When does the analytical path win?¶

This page answers one question: when is the JAX analytical-gradient path worth its compile-time overhead, and when does single-shot scipy on OpenMM still win? It is interpretive — pulling from the Small Molecules, GPU Acceleration, and Rh-Enamide result tables — and is intended as a decision aid, not a new benchmark.

TL;DR¶

Single-shot, one molecule, frequency-only: scipy on OpenMM is faster.
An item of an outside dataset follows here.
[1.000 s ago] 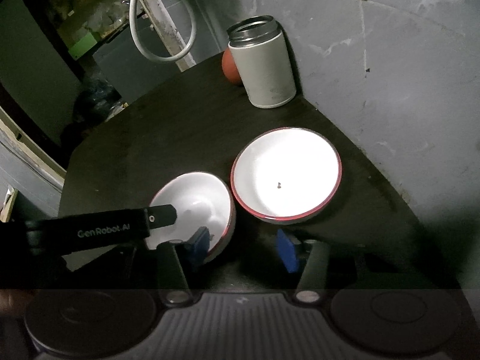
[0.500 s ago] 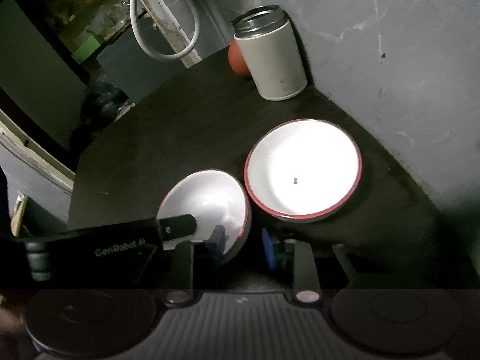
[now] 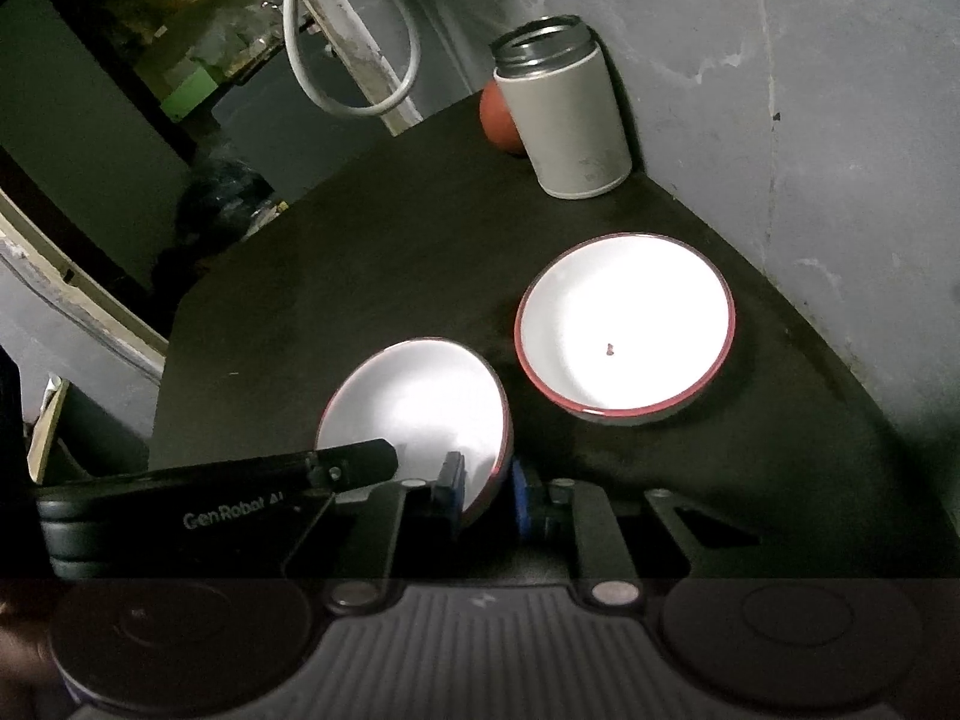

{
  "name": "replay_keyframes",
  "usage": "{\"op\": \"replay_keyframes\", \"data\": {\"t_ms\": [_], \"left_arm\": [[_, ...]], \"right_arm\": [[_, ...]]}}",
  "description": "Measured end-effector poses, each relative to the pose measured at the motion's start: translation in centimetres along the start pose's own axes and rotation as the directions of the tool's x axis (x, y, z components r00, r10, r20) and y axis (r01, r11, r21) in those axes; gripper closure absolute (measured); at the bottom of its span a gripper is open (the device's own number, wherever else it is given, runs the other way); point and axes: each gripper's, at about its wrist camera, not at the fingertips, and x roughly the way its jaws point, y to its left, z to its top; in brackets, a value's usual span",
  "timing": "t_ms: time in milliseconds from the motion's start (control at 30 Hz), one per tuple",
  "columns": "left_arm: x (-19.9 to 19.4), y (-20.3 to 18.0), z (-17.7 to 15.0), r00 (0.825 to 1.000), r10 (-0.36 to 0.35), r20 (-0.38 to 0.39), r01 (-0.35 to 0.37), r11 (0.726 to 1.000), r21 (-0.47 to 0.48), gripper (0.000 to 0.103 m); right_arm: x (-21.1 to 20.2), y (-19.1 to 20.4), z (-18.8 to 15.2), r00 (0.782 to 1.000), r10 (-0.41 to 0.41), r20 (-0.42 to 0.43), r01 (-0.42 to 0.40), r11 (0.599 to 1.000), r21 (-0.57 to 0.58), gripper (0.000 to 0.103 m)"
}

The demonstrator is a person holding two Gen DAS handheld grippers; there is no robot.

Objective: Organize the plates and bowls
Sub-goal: 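Lift the white bowl with the left gripper and carry it to the steel bowl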

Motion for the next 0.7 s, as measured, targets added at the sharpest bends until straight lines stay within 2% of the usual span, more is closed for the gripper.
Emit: {"op": "replay_keyframes", "data": {"t_ms": [400,700], "left_arm": [[-5.5,-1.8,-1.7,0.995,-0.07,0.069,0.066,0.996,0.058,0.09],[-9.0,-2.8,-4.6,0.99,-0.116,0.078,0.108,0.989,0.104,0.09]], "right_arm": [[-5.7,0.7,-1.9,0.995,0.025,0.096,-0.022,0.999,-0.024,0.085],[-9.8,2.0,-4.6,0.989,0.009,0.145,-0.004,0.999,-0.031,0.085]]}}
The JAX analytical path pays a one-time JIT compile cost (~1–2 s on CPU, more on GPU first-touch) that a 5-atom system cannot amortize.
Multi-start (n ≥ 5): the analytical path crosses over. JIT compile amortizes across all starts inside one XLA kernel; per-start cost collapses.
Many parameters, organometallic-scale (Rh-enamide, 182 params): GPU helps even for single-shot, because per-evaluation cost is now large enough to dominate kernel-launch overhead.
TS curvature inversion (QFUERZA) inside JIT: now lives inside the analytical path (Phase 5), so SN2/rh-enamide benchmarks no longer pay a Python round-trip per evaluation.
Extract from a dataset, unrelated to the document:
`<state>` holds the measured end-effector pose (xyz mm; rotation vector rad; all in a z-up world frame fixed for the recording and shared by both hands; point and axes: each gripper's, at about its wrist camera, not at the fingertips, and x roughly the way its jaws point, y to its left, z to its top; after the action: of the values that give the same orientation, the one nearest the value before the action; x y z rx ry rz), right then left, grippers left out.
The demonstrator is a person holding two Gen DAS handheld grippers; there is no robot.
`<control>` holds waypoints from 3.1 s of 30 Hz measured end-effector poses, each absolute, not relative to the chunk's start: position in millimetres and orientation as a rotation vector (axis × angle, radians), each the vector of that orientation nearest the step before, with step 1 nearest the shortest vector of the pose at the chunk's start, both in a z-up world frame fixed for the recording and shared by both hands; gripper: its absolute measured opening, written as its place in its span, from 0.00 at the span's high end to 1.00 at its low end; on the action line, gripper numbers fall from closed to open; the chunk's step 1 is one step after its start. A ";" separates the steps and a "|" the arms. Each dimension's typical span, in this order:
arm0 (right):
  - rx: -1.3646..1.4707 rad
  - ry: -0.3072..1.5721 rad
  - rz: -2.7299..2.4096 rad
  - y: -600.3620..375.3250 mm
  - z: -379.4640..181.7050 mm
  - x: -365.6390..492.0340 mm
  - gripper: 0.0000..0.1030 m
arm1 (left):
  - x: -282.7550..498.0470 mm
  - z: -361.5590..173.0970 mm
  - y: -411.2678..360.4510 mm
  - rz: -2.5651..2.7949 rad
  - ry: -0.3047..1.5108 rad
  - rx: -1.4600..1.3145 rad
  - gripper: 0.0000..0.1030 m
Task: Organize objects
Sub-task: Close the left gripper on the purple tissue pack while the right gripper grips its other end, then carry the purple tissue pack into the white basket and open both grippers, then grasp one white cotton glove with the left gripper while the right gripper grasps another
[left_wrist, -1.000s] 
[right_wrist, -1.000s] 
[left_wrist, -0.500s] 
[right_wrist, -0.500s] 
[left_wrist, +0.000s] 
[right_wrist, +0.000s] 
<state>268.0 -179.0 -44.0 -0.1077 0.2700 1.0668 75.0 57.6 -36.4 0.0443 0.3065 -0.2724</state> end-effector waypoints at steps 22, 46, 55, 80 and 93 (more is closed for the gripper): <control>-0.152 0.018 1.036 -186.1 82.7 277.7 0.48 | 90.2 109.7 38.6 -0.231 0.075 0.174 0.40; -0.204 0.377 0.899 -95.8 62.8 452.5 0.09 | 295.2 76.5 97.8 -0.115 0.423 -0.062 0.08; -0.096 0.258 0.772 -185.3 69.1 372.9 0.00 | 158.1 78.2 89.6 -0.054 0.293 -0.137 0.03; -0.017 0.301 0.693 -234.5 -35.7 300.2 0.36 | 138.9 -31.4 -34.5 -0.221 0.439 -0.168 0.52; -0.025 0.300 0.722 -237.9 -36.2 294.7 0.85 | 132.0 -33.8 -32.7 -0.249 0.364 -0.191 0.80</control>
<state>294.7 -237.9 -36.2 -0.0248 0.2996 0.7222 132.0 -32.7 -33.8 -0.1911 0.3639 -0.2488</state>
What "analytical" means here¶

The analytical path = JAX-traced loss with jax.value_and_grad, JIT compiled once, run inside a jaxopt solver (also JIT compiled). No finite-difference gradients. See Architecture for the residual-kind × analytical-gradient × in-JIT matrix.
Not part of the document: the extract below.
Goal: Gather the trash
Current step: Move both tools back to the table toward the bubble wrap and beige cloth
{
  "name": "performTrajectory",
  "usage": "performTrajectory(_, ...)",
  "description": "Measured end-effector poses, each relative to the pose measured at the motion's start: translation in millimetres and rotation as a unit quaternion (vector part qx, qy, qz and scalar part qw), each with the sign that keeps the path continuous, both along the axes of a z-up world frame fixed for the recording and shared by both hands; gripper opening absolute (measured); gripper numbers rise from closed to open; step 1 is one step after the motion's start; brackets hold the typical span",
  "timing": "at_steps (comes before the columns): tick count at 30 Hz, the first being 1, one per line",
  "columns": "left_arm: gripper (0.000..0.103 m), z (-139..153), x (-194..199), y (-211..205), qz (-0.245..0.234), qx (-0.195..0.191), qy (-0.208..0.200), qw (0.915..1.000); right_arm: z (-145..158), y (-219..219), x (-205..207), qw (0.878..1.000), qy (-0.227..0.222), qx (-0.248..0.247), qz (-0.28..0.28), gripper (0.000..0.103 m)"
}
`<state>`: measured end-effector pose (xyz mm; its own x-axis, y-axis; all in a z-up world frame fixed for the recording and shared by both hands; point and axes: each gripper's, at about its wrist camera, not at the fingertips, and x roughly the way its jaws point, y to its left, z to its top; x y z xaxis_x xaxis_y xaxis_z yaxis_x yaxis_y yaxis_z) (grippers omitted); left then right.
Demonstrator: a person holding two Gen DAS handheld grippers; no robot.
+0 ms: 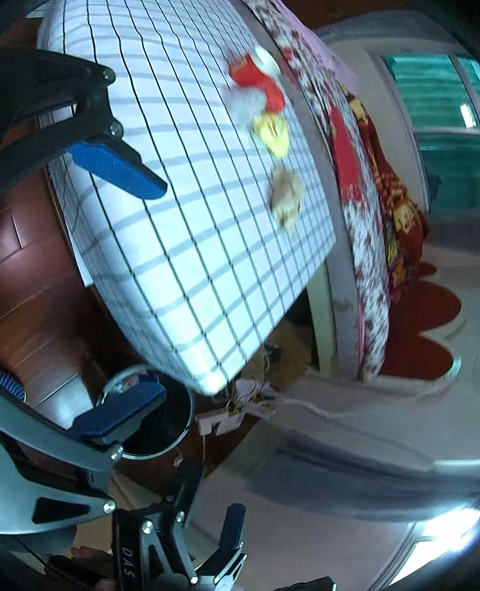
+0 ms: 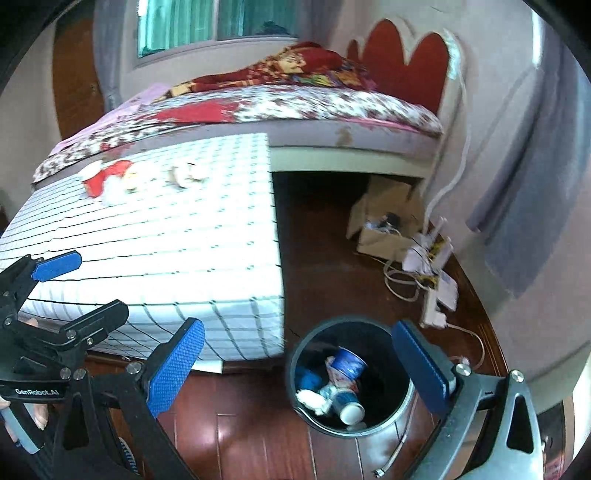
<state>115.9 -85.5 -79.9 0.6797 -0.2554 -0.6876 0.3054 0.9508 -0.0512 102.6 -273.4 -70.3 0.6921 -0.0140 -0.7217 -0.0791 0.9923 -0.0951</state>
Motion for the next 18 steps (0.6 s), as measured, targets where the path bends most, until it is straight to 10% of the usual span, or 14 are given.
performTrajectory(18,0.099,-6,38,140,0.141,0.012,0.001,0.9899,-5,113,71,0.994,0.020,0.020,0.103,0.102)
The non-analytical baselines are scipy L-BFGS-B with finite-difference gradients on top of OpenMM (CUDA), Tinker (CPU), or JAX/JAX-MD as a function evaluator (no gradients propagated back).

Crossover, in numbers¶

These are the rows that bracket the question. For the full matrix see Small Molecules.

CH₃F (1 mol, 8 params, harmonic + MM3)¶

Path	Configuration	RMSD (cm⁻¹)	Wall time
Scipy / OpenMM CUDA	L-BFGS-B (FD)	59.5	4.8 s
JAX analytical	L-BFGS-B (analytical)	579.0	2.2 s
JAX analytical	optax:adam (analytical)	56.3	25.2 s
JAX analytical	jaxopt:lbfgsb	579.5	6.8 s
JAX analytical	multi:L-BFGS-B (n=10)	586.3	7.5 s
Scipy / OpenMM CUDA	multi:L-BFGS-B (n=10)	28.7	157.4 s

Reading this table: on CH₃F, the cheapest good answer is OpenMM single-shot L-BFGS-B (4.8 s, RMSD 59.5). The analytical path matches that RMSD only with optax:adam (25.2 s) — slower in absolute terms. But the multi-start row crosses over: jaxopt multi(n=10) finishes in 7.5 s versus OpenMM's 157.4 s for the same n. That is the regime where analytical wins: OpenMM's per-start cost is fixed; JAX's per-start cost approaches zero as n grows because all starts share one JIT-compiled gradient kernel.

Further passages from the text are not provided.